09:39:27 <strigazi> Today we are opening multimaster to all users.
09:40:00 <flwang1> so user can use  ip0, ip1 and ip2 to access the k8s api?
09:40:22 <strigazi> one virtual ip
09:40:22 <flwang1> e.g. a 3 master nodes
09:40:57 <flwang1> can magnum support the virtual IP without lb?
09:41:03 <flwang1> i even don't know that
09:41:33 <strigazi> there is no LB (eg. octavia ) in CERN -> This changed two weeks ago
09:41:48 <flwang1> ok
09:41:55 <flwang1> i mean before that
09:41:56 <strigazi> or 4 weeks? ttsiouts when we opened LB
09:42:06 <strigazi> before that single master only
09:42:15 <flwang1> aaaaaaaaahhh
09:42:25 <flwang1> fair enough
09:42:40 <flwang1> i'd like to introduce a new field for cluster creation
09:42:55 <strigazi> master-lb-enabled ?
09:43:06 <flwang1> clever boy
09:43:06 <strigazi> excellent
09:43:29 <strigazi> +2
09:43:29 <flwang1> do you want to understand more background?
09:43:58 <flwang1> in CC, we're providing 2 templates for each  version
09:43:59 <strigazi> not differnt CTs for single VS multi-master
09:44:01 <flwang1> dev and prod
09:44:19 <flwang1> one of the main difference is the lb
09:44:27 <strigazi> yeap, got it
09:44:28 <flwang1> we'd like to merge it to one
09:44:33 <strigazi> same here
09:45:01 <flwang1> and along with the labels merging, it would make our life much easier
09:45:15 <strigazi> sounds good to me
09:45:16 <flwang1> fantastic
09:46:06 <strigazi> I think ttsiouts implement the two features with the biggest influence to remove user pain
09:46:18 <strigazi> * implemented
09:46:25 <strigazi> labels are coming fast
09:46:34 <flwang1> which 2?
09:46:42 <flwang1> labels and ?
09:46:44 <strigazi> nodegroups and labels
09:46:49 <flwang1> right
09:46:50 <flwang1> yes
09:47:01 <flwang1> nodegroup is  a very good one
09:47:14 <strigazi> different flavors with ngs, no hacks for labels
09:47:14 <flwang1> i really appreciate the contribution from CERN
09:47:42 <strigazi> ttsiouts++
09:47:55 <flwang1> kudos on ttsiouts
09:48:28 <ttsiouts> strigazi, flwang1: thank you guys for all the reviews and ideas!
09:48:50 <flwang1> strigazi: can i book you for another 12 mins?
09:48:52 <strigazi> ttsiouts: :) flwang1: Anything else?
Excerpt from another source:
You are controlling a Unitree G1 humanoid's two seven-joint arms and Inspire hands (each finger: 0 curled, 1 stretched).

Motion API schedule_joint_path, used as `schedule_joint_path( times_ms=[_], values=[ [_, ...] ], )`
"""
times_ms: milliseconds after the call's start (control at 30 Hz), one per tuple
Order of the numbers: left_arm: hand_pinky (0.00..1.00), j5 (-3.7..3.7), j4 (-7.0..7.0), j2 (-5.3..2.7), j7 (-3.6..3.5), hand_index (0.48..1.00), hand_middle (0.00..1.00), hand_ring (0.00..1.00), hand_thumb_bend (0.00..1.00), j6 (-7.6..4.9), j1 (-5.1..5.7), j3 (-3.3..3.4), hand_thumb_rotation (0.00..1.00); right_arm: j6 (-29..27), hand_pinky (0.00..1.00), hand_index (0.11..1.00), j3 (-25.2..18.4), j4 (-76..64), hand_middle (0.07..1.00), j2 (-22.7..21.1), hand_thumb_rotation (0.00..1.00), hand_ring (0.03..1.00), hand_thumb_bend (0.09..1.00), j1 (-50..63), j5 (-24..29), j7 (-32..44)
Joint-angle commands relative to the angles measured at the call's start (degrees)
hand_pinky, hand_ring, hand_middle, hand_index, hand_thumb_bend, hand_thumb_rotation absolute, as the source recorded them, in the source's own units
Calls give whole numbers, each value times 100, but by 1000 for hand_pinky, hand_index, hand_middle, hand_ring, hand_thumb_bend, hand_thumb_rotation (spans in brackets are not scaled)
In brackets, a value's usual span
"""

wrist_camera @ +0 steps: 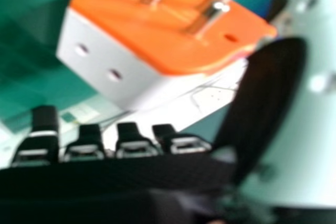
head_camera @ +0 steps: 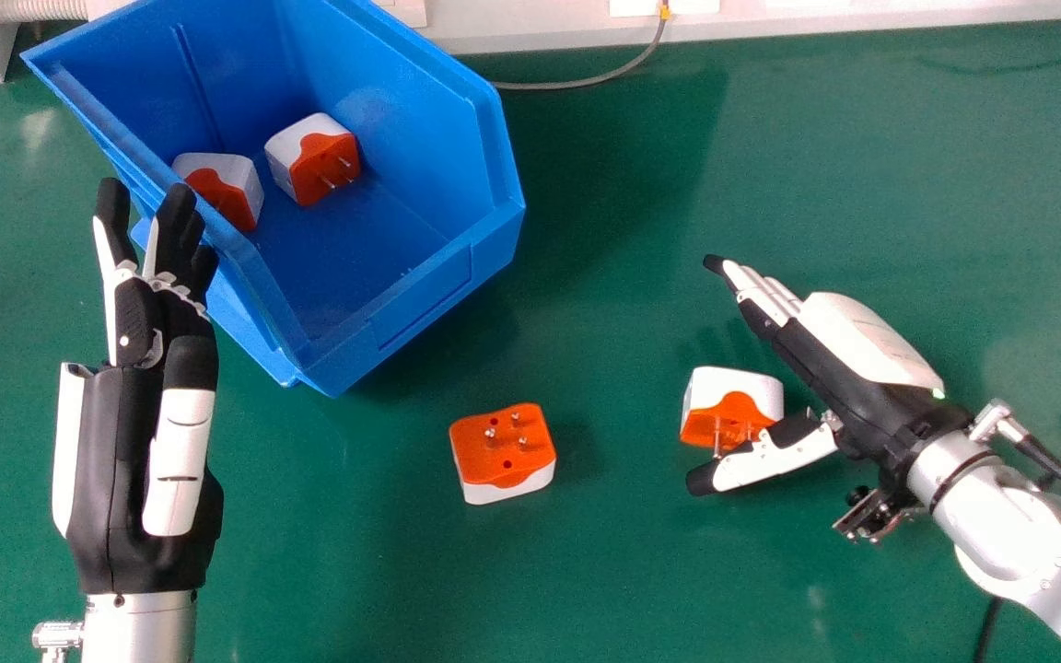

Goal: Pick all objects and put in blue box

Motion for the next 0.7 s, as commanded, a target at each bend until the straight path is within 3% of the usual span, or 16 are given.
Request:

I mean to discuss not for ttsiouts
09:49:00 <strigazi> tell me
09:49:20 <flwang1> i proposed a patch about the security group hardening
09:49:49 <strigazi> right, you restored it
09:49:57 <flwang1> but my original one was too strict, i'd like to improve it to set the security group rules based on the FIP and LB setting
09:50:43 <flwang1> or maybe  a new label from user to set the security rules dynamically
09:51:03 <flwang1> in short, by default, it will be same as now
09:51:30 <flwang1> but it can be hardened if user prefer to
09:52:14 <flwang1> i know it may be not sounds very charming for CERN or StackHPC, but i believe mnaser will like it
09:52:21 <flwang1> strigazi: ^
09:52:32 <flwang1> and CityNetworks
09:52:53 <strigazi> +1, I think we can have some reasonably secure default sec-groups. What do you want to pass on cluster creation?
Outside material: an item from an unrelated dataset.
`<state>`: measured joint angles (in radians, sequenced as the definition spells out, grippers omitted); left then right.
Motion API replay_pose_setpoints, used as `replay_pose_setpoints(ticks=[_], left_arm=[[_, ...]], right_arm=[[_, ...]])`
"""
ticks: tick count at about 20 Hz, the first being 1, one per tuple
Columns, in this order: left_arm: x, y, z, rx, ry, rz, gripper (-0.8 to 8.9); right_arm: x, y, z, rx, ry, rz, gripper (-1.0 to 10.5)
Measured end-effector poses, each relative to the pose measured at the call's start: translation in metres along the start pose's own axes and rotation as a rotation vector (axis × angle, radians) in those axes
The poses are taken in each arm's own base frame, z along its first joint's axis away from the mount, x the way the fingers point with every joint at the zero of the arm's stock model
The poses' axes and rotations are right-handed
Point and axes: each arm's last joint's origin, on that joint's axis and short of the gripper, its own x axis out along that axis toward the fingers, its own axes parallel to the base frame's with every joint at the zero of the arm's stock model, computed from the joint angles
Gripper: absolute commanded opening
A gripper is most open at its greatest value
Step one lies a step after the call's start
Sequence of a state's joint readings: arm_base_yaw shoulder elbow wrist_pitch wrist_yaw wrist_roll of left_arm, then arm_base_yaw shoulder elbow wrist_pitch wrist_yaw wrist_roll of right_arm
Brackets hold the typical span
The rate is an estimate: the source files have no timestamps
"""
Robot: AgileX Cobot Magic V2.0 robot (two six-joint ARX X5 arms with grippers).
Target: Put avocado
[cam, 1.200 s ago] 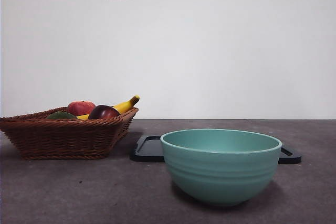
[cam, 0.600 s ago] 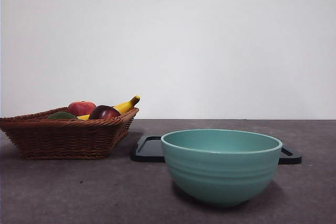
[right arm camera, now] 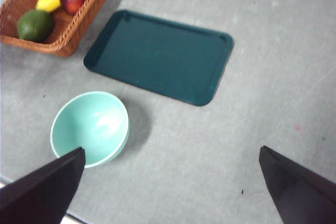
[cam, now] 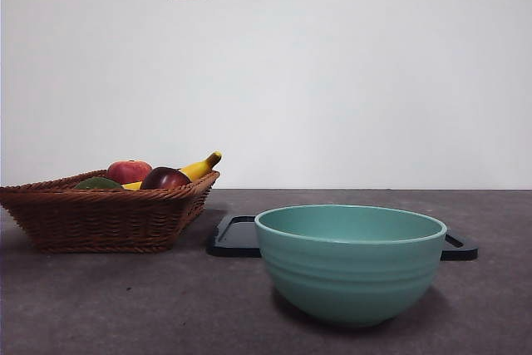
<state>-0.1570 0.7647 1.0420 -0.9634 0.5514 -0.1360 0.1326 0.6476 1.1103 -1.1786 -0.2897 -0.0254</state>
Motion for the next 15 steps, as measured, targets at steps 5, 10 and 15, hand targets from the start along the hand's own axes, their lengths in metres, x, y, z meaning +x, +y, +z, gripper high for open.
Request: replay_pose_setpoints(ticks=[5,10,15], left_arm=[[0.004,0.001,-0.001,-0.014,0.039,-0.003,7.51],[0.039,0.02,0.016,-0.07,0.13,0.012,7.5],[0.082,0.046,0.034,-0.111,0.208,0.125,7.45]], right_arm=[[-0.004,0.002,-0.002,-0.007,-0.023,0.004,6.5],[-0.005,0.004,-0.002,-0.01,-0.032,0.082,6.5],[-0.005,0.004,-0.001,-0.012,-0.036,0.083,6.5]])
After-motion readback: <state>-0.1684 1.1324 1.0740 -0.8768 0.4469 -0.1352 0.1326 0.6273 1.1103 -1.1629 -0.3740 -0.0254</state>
09:54:00 <strigazi> extra rules?
09:54:13 <flwang1> for example, if lb enabled, then master nodes shouldn't open port to 0.0.0.0/0, but only the fixed network range of the cluster
09:54:16 <strigazi> or in th CT
09:54:33 <flwang1> i'm still in the design
09:54:42 <flwang1> in CC, we just hardcode the rules now
09:54:50 <flwang1> but it doesn't fit for upstream
09:55:08 <flwang1> but before i put more effort to dig, i'd like to get a general approval from you guys
09:55:28 <flwang1> to make sure community like the improvement direction
09:55:30 <strigazi> does this help? https://kubernetes.io/docs/setup/production-environment/tools/kubeadm/install-kubeadm/#check-required-ports
09:56:27 <flwang1> yes, and actually we know all the port clearly so far. and we verified with sonobuoy
09:56:45 <flwang1> i just need a new design to update the security group rules on the air
09:57:36 <flwang1> and it would be a bit hard, i can imagine
09:57:36 <strigazi> If we follow what this link says plus a way to pass a security group per nodegroup you don't need anything else, no?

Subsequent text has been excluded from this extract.